Policies Make Politicians: Intermediaries, State Benefits, and Political Entrepreneurship in Brazil

Yuri Kasahara

Norwegian Institute of Urban and Regional Research

October 10, 2018 12:00PM E53-482, Millikan Room

WHO: Yuri Kasahara, senior researcher at the Norwegian Institute of Urban and Regional Research (Oslo Metropolitan University). Currently he is leading a project about the political impacts of anti-drought policies in the Brazilian Northeast.
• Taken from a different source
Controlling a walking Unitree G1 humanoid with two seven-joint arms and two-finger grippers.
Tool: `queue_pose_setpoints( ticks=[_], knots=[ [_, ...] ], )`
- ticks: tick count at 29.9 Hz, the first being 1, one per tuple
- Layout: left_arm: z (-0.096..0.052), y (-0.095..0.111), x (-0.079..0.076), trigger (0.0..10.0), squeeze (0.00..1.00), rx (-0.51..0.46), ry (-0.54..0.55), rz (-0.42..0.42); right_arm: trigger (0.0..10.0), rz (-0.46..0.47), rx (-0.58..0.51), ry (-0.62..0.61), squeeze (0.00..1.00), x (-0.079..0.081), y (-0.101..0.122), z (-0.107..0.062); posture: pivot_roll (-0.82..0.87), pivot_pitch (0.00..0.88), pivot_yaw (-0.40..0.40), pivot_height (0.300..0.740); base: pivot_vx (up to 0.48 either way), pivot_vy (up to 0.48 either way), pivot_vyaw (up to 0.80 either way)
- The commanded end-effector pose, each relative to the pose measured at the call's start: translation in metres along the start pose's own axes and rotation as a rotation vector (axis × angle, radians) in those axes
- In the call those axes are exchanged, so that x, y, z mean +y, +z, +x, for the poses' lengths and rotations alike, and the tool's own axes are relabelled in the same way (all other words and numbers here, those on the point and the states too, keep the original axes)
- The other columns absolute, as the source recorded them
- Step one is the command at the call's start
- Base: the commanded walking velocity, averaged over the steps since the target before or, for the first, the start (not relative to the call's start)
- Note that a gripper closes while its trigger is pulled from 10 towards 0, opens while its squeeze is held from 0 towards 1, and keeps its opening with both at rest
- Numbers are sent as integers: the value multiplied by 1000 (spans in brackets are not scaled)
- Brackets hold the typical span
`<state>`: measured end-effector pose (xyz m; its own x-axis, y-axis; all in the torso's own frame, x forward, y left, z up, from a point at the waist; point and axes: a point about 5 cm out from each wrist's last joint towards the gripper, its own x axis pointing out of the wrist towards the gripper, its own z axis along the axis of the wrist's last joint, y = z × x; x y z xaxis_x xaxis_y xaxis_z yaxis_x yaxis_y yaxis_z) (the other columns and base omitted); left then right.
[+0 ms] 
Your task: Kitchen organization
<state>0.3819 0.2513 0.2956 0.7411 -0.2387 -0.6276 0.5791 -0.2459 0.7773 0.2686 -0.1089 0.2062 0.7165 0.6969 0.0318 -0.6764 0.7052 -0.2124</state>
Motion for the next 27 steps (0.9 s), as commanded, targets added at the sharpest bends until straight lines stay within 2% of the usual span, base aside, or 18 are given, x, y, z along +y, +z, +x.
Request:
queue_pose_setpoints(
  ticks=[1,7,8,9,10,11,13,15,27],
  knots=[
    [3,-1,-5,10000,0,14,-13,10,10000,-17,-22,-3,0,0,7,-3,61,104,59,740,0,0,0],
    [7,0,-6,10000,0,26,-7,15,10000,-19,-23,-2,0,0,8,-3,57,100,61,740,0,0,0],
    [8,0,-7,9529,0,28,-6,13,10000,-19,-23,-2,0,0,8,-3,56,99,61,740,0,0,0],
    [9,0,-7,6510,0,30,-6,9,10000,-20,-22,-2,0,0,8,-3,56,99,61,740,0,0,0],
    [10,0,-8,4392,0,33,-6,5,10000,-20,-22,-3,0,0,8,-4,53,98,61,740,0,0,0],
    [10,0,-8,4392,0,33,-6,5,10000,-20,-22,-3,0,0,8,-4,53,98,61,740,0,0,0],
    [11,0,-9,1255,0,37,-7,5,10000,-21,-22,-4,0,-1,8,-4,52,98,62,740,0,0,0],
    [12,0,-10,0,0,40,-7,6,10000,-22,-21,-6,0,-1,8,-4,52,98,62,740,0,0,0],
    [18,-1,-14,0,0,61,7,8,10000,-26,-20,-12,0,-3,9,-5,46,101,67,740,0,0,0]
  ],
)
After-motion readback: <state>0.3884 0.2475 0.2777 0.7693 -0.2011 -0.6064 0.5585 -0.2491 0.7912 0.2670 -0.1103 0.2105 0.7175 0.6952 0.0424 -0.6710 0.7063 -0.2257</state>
WHAT: Policies Make Politicians: Intermediaries, State Benefits, and Political Entrepreneurship in Brazil
The idea that policies make politics is a well-established notion in political science. The opposite dynamic - low-level administrators, responsible for implementing policies, becoming politicians - is, on the other hand, an understudied phenomena. In this paper, we look at the evolution of policies targeting small farmers in the Brazilian northeast region to argue that administrators responsible for their implementation can leverage their bureaucratic discretion into political careers. By using a original dataset combining information on issuers of the Declaração de Aptidão ao PRONAF (DAP) from the Ministry of Agriculture and the Ministry of Labor and Employment with electoral data , we show that individual issuing DAPs are more propensed to become candidates, win votes and be elected along the time. Moreover, they participate in elections at higher rates than other policy administrators.  While electoral politics in newly established democracies are often captured by traditional allegiances based on religion, ethnicity or socio-economic inequality, the increasing widespread adoption of means-tested social policies might represent a new source of political capital and brokerage. For the particular case of Brazil, our findings contribute to a new interpretation of how local politics operate in rural areas such as the countryside of the Northeast region.